We talked past each other for the best part of an hour. My starting point was the modern assumption that people should be free to mock religious faith. Theirs was the pre-modern one that people should not be free to treat a particular aspect of a particular faith in this way: the faith being Islam, the aspect being its prophet.
The self-censorship of Cineworld, which has now pulled showings of The Lady of Heaven, suggests that nothing much has changed since those cartoons were published in 2005 – or for that matter since Salman Rushdie’s The Satanic Verses was published in 1988.

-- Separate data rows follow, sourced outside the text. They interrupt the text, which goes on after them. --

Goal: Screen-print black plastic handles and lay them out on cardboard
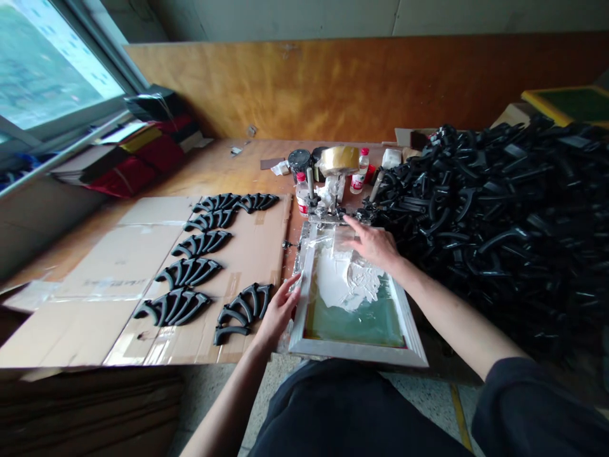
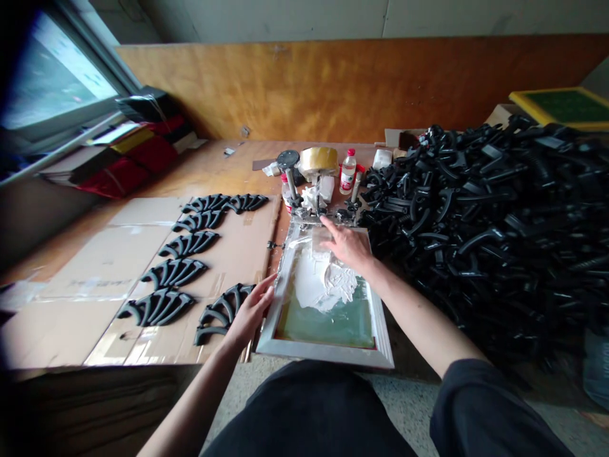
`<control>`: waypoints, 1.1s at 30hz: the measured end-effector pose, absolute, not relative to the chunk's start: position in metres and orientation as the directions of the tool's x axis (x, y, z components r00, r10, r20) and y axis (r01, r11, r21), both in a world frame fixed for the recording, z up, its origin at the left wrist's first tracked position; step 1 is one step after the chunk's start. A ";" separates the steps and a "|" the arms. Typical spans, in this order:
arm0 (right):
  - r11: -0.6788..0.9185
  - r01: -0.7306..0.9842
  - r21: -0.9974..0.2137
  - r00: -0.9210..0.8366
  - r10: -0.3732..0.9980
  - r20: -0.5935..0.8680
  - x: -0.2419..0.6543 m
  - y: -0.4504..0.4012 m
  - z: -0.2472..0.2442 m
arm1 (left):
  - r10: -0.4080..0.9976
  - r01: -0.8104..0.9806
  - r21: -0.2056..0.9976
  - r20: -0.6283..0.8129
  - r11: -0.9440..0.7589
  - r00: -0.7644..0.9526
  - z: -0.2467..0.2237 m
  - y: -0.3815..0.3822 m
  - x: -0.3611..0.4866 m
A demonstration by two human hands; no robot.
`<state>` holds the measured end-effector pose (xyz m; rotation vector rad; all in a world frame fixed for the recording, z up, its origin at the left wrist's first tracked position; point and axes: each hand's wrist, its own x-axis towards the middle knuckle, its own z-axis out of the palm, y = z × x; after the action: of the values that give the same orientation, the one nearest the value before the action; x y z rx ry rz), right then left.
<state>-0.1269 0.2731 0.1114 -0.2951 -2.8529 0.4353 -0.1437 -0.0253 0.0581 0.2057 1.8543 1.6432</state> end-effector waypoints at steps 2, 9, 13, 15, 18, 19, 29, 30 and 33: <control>0.906 0.265 -0.329 -0.876 0.369 0.311 -0.120 0.306 0.120 | 0.486 -0.288 0.947 -0.319 0.139 -0.814 0.085 -0.019 -0.148; 0.871 0.320 -0.372 -0.900 0.403 0.170 -0.061 0.327 0.056 | 0.411 -0.103 0.966 0.003 -0.237 -0.912 0.151 0.032 -0.187; 0.937 0.130 -0.325 -0.981 0.170 0.095 -0.051 0.258 0.010 | 0.380 -0.082 0.963 0.023 -0.258 -0.925 0.158 0.049 -0.193; 0.955 0.111 -0.275 -0.992 0.122 0.024 -0.053 0.237 0.003 | 0.340 -0.107 0.963 -0.018 -0.248 -0.940 0.146 0.045 -0.178; 0.936 0.195 -0.294 -0.981 0.177 -0.086 -0.061 0.221 0.009 | 0.467 -0.356 0.929 -0.271 -0.104 -0.842 0.109 0.029 -0.137; 0.930 0.189 -0.315 -0.982 0.172 -0.080 -0.065 0.214 0.013 | 0.516 -0.458 0.888 -0.373 -0.043 -0.771 0.095 0.024 -0.123; 0.828 -0.413 -0.379 -0.905 -0.418 0.071 -0.121 0.041 0.028 | -0.122 -0.520 0.811 -0.564 -0.266 -0.817 0.005 -0.095 -0.101; 0.823 -0.414 -0.390 -0.900 -0.435 0.038 -0.133 0.032 0.024 | -0.179 -0.534 0.806 -0.582 -0.255 -0.793 -0.003 -0.113 -0.102; 0.865 -0.349 -0.359 -0.906 -0.410 -0.107 -0.172 0.015 0.006 | -0.350 -0.598 0.778 -0.624 -0.194 -0.699 -0.032 -0.157 -0.101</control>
<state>-0.1718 0.0150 0.0056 0.6589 -3.2076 0.5617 -0.1015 -0.1569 -0.0323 -1.1204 1.8663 2.0029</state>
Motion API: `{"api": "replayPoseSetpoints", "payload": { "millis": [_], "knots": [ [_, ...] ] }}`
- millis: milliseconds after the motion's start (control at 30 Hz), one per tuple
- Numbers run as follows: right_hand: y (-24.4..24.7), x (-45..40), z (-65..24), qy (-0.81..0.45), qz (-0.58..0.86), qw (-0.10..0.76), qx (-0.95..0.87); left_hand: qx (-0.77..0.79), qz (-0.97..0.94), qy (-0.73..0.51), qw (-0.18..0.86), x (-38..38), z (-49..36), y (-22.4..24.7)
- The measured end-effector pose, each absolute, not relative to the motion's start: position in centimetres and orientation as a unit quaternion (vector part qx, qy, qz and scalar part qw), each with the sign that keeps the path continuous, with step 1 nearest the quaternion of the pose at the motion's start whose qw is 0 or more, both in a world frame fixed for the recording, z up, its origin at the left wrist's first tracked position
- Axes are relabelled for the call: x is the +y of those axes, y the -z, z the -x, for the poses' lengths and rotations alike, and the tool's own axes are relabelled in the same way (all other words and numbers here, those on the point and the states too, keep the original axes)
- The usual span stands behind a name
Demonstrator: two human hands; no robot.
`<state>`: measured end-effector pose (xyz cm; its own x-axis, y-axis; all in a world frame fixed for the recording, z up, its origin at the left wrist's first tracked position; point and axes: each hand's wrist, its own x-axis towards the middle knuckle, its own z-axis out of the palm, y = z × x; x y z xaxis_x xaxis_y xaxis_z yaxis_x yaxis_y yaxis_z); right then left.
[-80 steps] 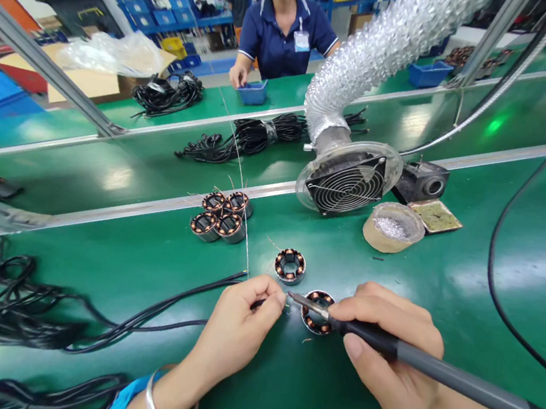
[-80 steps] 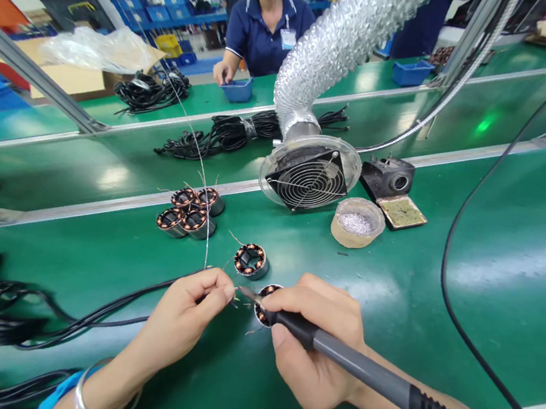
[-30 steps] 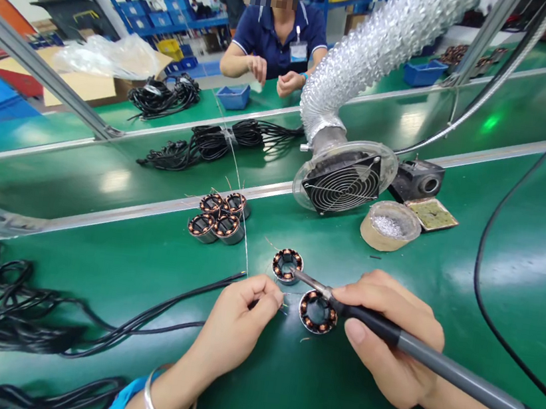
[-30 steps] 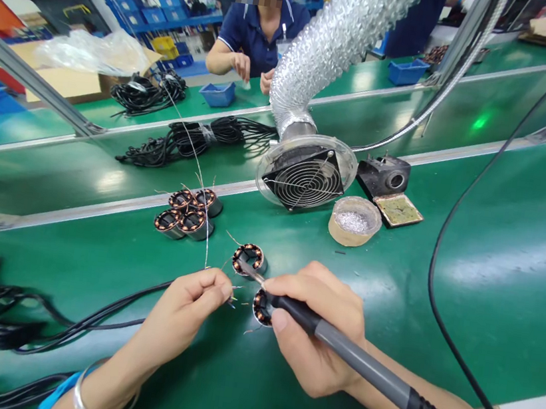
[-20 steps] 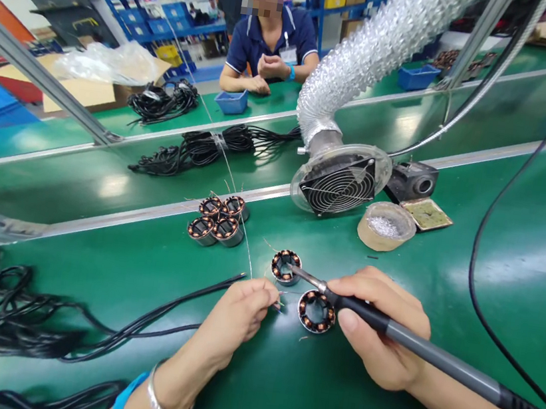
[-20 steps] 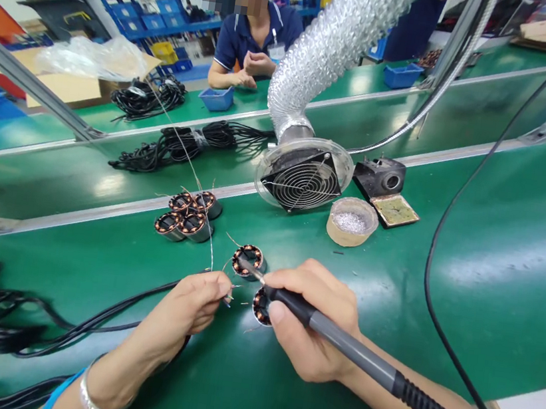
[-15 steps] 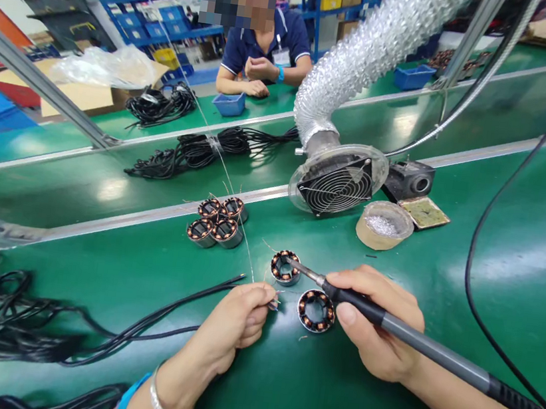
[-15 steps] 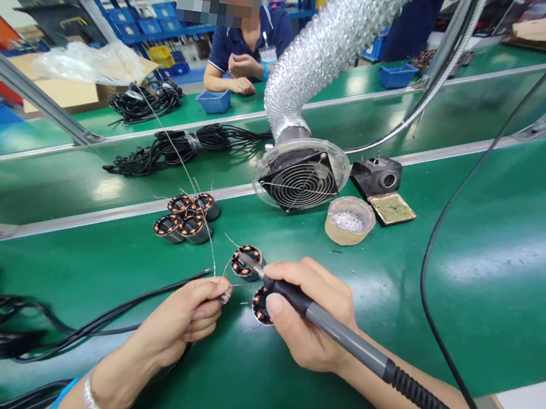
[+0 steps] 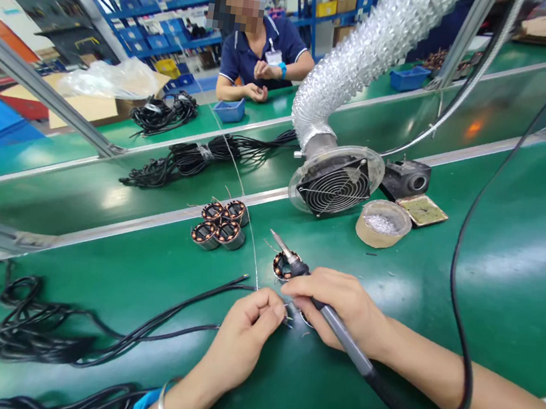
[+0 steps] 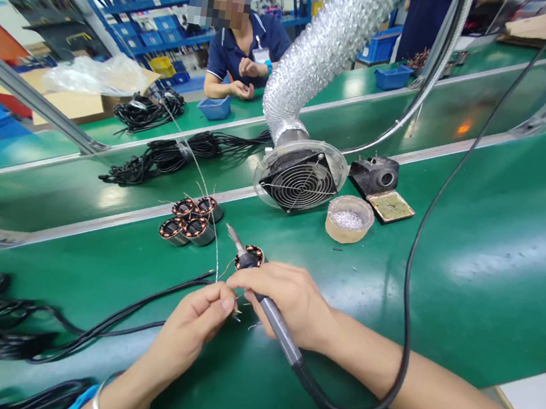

Integration strategies, counter-extremism policies, “British values”: none of the mass of Government initiatives from New Labour through the Coalition to the present day have produced cultural consensus – though I add three glosses to that simple statement.
First, the Lady of Heaven controversy isn’t simply about representations of Mohammed. The Bolton Council of Mosques has described the film as “underpinned with a sectarian ideology” – in other words, it seen by the protesters as telling the story of Islam from a Shiite rather than a Sunni point of view.
Next, there will be Sunni Muslims who will share the view of the majority that religious faith should be open to plural versions, satire, art and public questioning. My expectation is that this would not be a majority, or indeed anything like it, but only very specific polling is likely to cast light on the proportion.
Finally, the causes of constraints on free speech run much wider and deeper than Muslims worldwide – or religious activism more broadly. Protesting Muslims didn’t tell Maya Forstater that her belief that sex is real is unworthy of respect in a democratic society”.
Nor are they responsible for the disgusting behaviour of corporations who parade their woke credentials while chummying up to governments that are are blatantly racist, unjust, and repressive – and don’t care a fig about freedom of speech.
Nor have they anything to do with obsessing over pronouns or seeking to decolonise mathematics – as Oliver Dowden put it in February. Mention of ministers reminds me that Sajid Javid has been quick out of the traps to denounce Cineworld’s self-censorship.
“What we have in this country is freedom of speech and expression and that is a fundamental value,” he said. The Government can’t fairly be accused of standing idly by: the Higher Education (Freedom of Speech) Bill, which places new free speech duties on colleges and student unions, is working its way through Parliament.
Which isn’t to say that the Bill commands consensus on the right. One critique is that the Bill goes too far, because it empowers the state to set more conditions for independent institutions. Another is that it doesn’t go far enough, because both academics and students need protections that the Equality Act prevent.
In the last resort, Cineworld is an independent company, not government-owned. And must make decisions for itself – arguing doubtless that its staff safety is at risk. The deadly paradox is that some problems cannot simply be solved by politicians; yet no wonder people say that whoever governs us makes no difference.